3. Sharon Moody’s exact copies of published comic books can be construed both as plagiarism and as muddying a trademark. (There’s a technical legal term for the latter and I’ve forgotten it. Sorry.) In a court case, the comic book companies could make a compelling argument that she is aware the general public will mistake the pages she has copied for her own original work rather than copies of previously existing work. Their argument would be that she is passing off someone else’s work as her own. The evidence would be that she does not credit any of the original creators of the physical artwork or the words, or the copyright holders.

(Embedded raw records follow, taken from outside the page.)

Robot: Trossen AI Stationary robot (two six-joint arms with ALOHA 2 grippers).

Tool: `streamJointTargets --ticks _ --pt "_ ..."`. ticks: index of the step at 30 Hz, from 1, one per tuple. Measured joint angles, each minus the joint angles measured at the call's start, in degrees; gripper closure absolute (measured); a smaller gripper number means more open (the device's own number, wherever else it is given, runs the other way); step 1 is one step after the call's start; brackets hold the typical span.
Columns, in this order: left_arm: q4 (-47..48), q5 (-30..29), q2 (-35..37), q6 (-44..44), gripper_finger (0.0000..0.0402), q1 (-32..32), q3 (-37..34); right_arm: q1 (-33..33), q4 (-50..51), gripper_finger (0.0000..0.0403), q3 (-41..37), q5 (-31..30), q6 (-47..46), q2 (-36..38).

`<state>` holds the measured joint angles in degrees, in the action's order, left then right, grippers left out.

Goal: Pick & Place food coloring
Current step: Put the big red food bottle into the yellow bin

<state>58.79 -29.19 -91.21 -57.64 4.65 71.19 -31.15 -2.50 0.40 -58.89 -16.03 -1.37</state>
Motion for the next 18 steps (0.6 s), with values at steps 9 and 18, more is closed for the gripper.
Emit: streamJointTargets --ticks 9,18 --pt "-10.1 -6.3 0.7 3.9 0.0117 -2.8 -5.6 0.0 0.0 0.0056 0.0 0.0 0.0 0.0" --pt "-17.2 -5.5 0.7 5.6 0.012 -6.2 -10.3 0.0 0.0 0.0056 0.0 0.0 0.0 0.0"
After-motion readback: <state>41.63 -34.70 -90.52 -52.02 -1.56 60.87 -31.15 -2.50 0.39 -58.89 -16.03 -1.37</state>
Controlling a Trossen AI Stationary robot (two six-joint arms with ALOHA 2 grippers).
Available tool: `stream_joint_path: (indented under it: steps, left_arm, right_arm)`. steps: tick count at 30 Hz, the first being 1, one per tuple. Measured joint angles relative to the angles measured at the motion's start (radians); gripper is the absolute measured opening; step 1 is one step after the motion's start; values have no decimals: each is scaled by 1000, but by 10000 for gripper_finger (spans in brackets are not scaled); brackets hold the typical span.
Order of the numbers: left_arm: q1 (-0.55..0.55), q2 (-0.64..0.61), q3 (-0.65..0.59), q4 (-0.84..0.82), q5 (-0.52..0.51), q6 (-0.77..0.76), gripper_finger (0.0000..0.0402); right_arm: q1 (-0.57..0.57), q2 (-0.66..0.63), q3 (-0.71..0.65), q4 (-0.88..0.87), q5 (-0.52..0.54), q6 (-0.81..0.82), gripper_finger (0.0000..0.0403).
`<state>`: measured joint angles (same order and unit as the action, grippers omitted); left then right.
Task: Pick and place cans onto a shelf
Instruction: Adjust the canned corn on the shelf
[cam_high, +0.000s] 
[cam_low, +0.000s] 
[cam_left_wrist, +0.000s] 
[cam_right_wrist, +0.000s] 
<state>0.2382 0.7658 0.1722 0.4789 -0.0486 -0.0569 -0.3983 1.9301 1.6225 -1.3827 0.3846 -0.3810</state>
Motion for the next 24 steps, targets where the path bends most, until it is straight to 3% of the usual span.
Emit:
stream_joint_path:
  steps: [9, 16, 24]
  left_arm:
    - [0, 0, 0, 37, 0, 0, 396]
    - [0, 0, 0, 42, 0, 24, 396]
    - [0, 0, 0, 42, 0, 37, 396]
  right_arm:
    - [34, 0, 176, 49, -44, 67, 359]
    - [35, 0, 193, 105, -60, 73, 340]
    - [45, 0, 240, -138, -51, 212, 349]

Most infringements are “mistakes,” that is, they are perpetrated by ignorant people who do not know anything about copyrights or trademarks. Characters such as Superman or Batman have been popular for so long they have entered the zeitgeist and therefore many people imagine they in some way belong to all of us. Perhaps they do, morally or culturally. However, both the copyrights and the trademarks of comic book characters have been the subjects of extended lawsuits for decades now. It would be hard to claim ignorance of their vast commercial value. Anyone trying to cash in on such commercial value without license runs the risk of being sued.
There’s another side to infringement enforcement, and that is what might be called plausible denial. When I did rights and permissions for DC Comics, we routinely looked for potential infringements, but we knew we probably missed some. As long as we could show a court that we vigorously defended the copyrights and trademarks every time we found an infringement, we could keep our legal right to them. Ignoring blatant commercial infringements is the road to losing those rights, which is a commercial catastrophe. Sharon Moody can call this art, but especially if big money is involved, it’s commerce.
Some comic book artists have helped support themselves in their old age by re-drawing comic book pages they were hired to originally create as works for hire for the companies in years past. Usually, the companies look the other way instead of pursuing these elderly artists for this kind of commercial use, presumably because it doesn’t involve enough money to be worth the lawsuits, and it would result in bad press. In fact, Disney did pursue the artist Carl Barks for making such copies, but backed away from the bad publicity the move generated. Bob Kane, known for his involvement in the creation of Batman, also used to sell paintings of Batman, without being sued. Thus Sharon Moody’s lawyers would have a potential rebuttal, that an artistic, single use has a pattern of being tolerated by the rights owners.
So, is Sharon Moody an infringer? By the standards I was taught while employed at DC Comics, yes, but it’s for a court of law to decide. The comic book companies may choose to ignore her. I don’t think any company bothered to sue Roy Lichtenstein for his many blatant copies of individual comic book panels in the early 1960s. Then again, he didn’t swipe entire pages, use photographic accuracy, or copy famous superhero character images and their trademarks. He wasn’t in any way threatening their licensing value. There wasn’t a Captain America movie then, or a Batman movie franchise. Less was at stake.